The Tánaiste has put forward a proposal that at first glance appears both impractical and unnecessary. Without, as it seems, having discussed in the cabinet, he raised the idea of a two-pronged regime in which almost all companies (everyone with a turnover of less than 750 million euros) stick to the 12.5 percent rate and all companies that above that, switch to a new one, higher rate – probably 15 percent.
Aside from the difficulty of obtaining an EU sanction for such a scheme and the risk of encouraging tax avoidance by those approaching the border, there does not seem to be any demand for it. The Irish economy has long since come to terms with the fact that corporate tax will rise as part of the OECD process.
But they have other worries. The reform of the EIIS system for initial investment in companies has been loudly called for, which is currently seen as too bureaucratic and stingy. And entrepreneurs have also been actively campaigning for a more generous capital gains tax regime for entrepreneurs who are selling their companies for a number of years.
Both are issues on which Varadkar has promised action. But with Covid debt likely to make tight household bills the norm in the next few years, it seems like it makes sense for the state to take the modest additional funds a higher corporate tax rate would bring in and then use them to run the business to improve elsewhere.

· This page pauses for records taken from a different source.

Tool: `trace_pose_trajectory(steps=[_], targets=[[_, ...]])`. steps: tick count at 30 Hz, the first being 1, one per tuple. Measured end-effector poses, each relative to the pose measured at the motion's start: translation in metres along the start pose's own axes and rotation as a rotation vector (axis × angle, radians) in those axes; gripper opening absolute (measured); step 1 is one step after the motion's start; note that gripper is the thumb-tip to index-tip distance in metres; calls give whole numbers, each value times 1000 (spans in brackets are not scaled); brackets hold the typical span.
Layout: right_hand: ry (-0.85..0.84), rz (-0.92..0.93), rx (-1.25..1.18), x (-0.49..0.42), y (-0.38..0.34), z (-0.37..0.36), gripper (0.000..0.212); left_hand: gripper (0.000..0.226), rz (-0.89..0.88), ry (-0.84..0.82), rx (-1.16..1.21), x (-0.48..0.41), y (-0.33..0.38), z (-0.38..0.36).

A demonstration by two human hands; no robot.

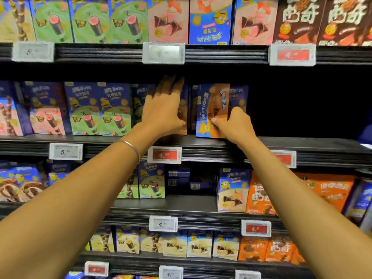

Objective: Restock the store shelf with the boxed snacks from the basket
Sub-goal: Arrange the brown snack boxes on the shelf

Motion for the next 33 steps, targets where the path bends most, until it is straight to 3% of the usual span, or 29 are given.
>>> trace_pose_trajectory(steps=[15, 25, 28, 33], targets=[[103, 63, 175, -7, -16, -23, 30, 112, 13, 38, -116, -8, -11, -13], [76, 38, 26, -14, -7, -25, 37, 108, 25, -2, -53, -6, -9, -12], [76, 15, -179, -11, -5, -11, 36, 95, 98, 72, 154, 3, -13, 0], [-67, -9, -604, 22, -8, 11, 35, 70, 329, 286, 930, 56, -23, 20]])
Point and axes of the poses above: each hand's wrist, its own x-axis away from the middle knuckle, its own z-axis out of the back of the hand, y = z × x, the point moved 7 cm from there along -x, towards the middle knuckle, and after that the axes turned 4 degrees about -z, right-handed, at the moved point
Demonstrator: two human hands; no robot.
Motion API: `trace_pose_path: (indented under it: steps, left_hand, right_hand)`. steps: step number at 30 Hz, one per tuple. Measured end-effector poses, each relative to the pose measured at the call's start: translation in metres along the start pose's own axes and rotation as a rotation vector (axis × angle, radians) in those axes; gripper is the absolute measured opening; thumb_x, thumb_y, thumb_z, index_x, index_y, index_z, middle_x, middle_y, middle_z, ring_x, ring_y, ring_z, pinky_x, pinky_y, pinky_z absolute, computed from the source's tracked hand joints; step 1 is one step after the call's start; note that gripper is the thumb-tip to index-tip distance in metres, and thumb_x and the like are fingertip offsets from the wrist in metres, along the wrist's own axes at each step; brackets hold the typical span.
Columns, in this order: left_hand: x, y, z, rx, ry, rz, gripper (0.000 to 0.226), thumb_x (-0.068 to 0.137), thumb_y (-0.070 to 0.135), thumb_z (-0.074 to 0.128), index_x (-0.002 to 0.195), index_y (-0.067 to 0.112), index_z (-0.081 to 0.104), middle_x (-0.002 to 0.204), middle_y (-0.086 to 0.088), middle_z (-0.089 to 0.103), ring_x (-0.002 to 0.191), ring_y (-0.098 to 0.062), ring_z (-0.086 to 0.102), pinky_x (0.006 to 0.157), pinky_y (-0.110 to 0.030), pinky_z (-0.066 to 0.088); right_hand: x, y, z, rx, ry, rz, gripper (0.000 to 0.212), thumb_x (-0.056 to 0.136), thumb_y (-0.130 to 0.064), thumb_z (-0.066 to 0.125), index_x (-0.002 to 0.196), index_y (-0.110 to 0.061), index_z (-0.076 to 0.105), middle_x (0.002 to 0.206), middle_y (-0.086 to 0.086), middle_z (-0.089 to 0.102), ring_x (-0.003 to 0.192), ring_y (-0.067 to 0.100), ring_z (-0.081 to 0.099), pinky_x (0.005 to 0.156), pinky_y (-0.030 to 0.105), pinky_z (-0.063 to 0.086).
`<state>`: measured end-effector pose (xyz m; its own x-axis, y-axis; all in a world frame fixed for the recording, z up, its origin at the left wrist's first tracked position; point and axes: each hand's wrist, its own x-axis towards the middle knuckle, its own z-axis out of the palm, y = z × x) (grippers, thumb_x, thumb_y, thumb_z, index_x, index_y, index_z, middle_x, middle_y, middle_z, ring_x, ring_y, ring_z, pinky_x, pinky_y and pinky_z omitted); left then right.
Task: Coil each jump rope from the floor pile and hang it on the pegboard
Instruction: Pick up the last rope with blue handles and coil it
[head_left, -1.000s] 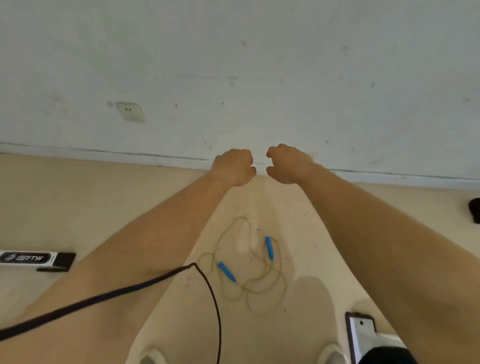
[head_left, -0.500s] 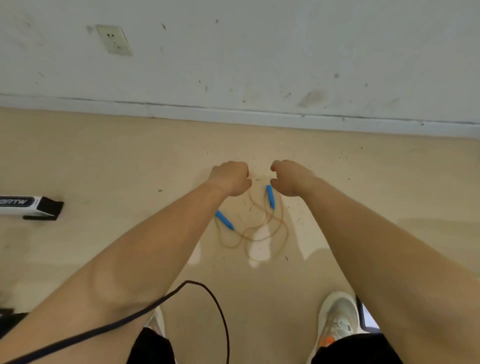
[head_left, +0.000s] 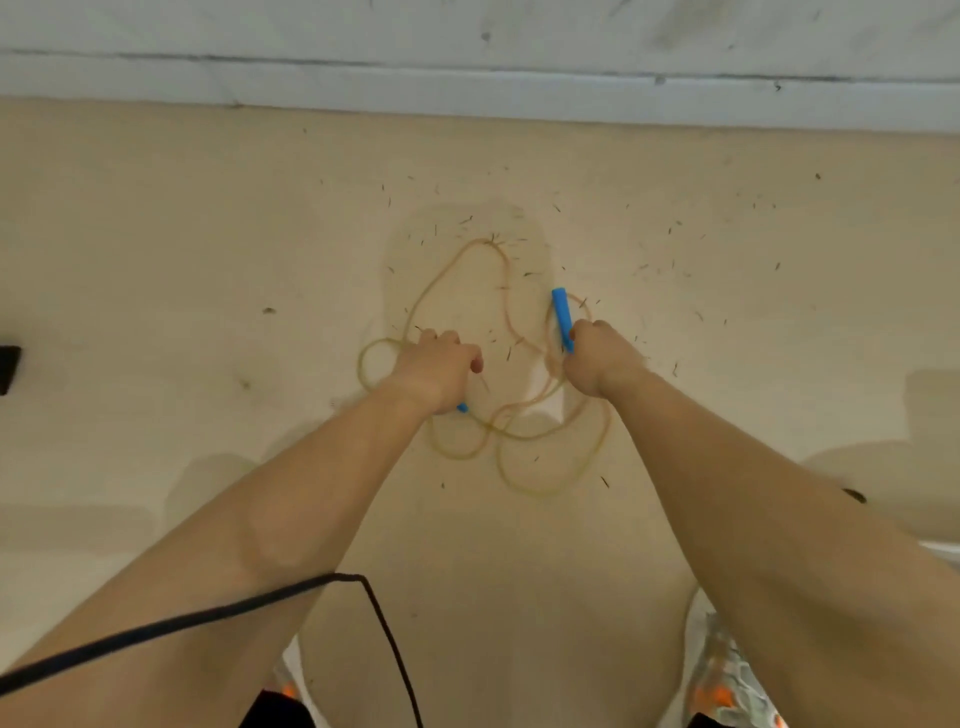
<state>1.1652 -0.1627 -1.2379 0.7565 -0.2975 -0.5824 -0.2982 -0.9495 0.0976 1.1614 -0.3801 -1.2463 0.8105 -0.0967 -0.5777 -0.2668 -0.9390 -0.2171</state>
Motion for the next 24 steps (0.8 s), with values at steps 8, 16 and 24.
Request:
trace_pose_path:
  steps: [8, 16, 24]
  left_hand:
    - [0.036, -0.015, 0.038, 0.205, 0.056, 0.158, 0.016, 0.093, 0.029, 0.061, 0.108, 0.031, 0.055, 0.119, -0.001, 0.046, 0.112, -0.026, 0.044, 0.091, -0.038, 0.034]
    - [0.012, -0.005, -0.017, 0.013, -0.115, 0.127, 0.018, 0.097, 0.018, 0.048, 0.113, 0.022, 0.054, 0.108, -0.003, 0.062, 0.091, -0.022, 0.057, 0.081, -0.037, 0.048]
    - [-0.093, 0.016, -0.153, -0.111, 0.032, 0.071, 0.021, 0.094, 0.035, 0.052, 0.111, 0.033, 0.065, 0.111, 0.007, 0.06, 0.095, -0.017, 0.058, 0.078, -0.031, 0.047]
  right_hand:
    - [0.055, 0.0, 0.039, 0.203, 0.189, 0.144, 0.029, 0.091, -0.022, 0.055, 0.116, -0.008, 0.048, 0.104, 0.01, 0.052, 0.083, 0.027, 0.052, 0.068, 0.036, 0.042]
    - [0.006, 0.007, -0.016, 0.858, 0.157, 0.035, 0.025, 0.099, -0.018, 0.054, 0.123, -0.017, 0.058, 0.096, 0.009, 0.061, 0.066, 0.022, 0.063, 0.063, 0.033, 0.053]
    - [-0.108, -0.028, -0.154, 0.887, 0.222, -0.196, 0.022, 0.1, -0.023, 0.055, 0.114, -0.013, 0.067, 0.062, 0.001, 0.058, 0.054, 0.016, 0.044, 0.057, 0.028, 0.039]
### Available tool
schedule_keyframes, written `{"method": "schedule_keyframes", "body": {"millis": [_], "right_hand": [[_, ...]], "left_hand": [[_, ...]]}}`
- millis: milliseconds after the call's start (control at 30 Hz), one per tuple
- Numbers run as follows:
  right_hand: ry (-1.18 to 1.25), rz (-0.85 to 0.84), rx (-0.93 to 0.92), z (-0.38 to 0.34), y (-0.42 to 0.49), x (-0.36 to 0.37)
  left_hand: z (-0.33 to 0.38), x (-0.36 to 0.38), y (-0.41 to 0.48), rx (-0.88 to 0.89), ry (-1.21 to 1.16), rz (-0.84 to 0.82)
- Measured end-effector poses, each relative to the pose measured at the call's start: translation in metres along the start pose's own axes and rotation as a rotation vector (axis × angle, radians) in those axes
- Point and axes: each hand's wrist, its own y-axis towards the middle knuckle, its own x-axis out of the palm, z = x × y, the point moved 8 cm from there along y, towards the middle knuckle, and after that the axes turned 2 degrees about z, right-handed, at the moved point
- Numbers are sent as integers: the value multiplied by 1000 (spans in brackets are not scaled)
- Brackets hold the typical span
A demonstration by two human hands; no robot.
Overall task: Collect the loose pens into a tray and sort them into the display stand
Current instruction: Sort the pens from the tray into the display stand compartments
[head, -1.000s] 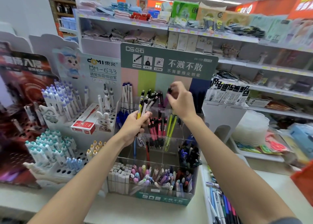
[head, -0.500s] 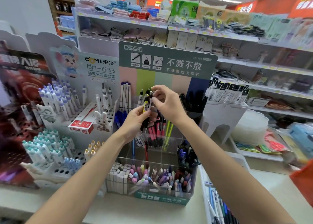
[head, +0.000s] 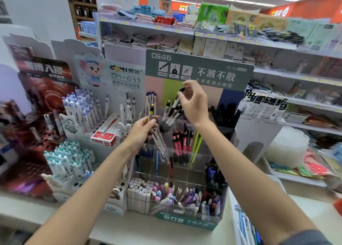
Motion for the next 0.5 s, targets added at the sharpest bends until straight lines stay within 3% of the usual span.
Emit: {"method": "schedule_keyframes", "body": {"millis": [167, 267, 400, 500], "right_hand": [[-292, -183, -106, 10, -17, 24], [-334, -247, -83, 12, -13, 19], [-356, -456, -20, 16, -18, 26], [-304, -448, -22, 5, -16, 37]], "left_hand": [[-1, 7, -3, -36, -119, -7], [1, 14, -2, -6, -119, 10], [6, 16, 3, 67, -120, 114], [6, 12, 5, 83, -138, 158]]}}
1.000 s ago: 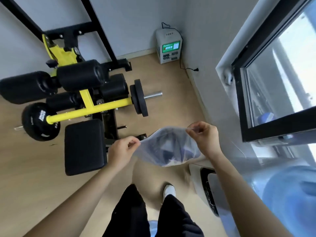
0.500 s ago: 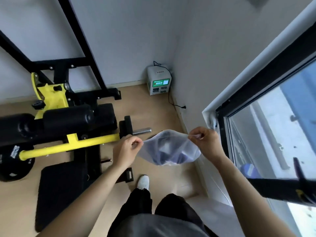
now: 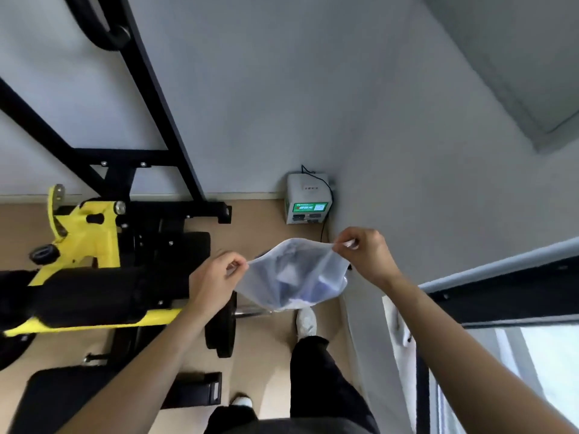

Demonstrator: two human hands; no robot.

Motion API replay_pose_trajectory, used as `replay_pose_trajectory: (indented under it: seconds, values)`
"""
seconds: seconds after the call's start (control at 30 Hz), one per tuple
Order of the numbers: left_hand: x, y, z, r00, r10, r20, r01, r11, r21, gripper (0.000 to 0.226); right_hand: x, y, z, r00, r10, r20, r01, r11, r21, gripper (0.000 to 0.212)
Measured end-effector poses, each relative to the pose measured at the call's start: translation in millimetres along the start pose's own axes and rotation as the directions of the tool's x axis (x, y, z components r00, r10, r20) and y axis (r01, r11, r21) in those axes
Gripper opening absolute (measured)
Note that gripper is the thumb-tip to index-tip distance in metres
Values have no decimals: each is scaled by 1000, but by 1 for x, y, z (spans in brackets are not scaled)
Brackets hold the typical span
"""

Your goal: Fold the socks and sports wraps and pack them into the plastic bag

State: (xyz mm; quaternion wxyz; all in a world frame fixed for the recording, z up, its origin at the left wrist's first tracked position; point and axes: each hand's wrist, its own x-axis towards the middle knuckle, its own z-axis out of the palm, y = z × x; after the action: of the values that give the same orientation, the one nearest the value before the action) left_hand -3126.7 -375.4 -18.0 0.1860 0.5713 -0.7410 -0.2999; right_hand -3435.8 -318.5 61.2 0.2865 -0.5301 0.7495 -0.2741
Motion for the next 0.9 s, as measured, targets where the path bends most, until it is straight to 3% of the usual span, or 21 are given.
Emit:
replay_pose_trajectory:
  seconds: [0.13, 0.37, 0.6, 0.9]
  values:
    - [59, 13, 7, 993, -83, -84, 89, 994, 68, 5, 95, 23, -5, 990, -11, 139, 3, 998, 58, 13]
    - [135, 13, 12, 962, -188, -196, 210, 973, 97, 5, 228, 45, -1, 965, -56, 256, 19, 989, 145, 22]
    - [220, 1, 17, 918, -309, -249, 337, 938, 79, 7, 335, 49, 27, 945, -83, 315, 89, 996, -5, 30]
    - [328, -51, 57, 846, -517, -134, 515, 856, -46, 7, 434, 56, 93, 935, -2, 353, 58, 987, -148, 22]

It is a sensitive issue for the republic. As the cornerstone of our hugely successful foreign direct investment offering, it is just another element to some outside observers of what they consider to be the tax haven structure.
Given the ongoing OECD discussions on corporate tax reform around the world, Ireland’s current reluctance is understandable. There is far too much at stake to sign a carelessly worded and incomplete document.
Compliance with the corporate tax rate of 12.5 percent in recent years was based on the need for security in dealing with foreign investors and our own domestic companies. For the past few weeks, however, it has looked more like it was clinging to a rock in a storm rather than using it to build a solid foundation.
In short, the interest rate has become more of a mantra than realistic reassurance for businesses.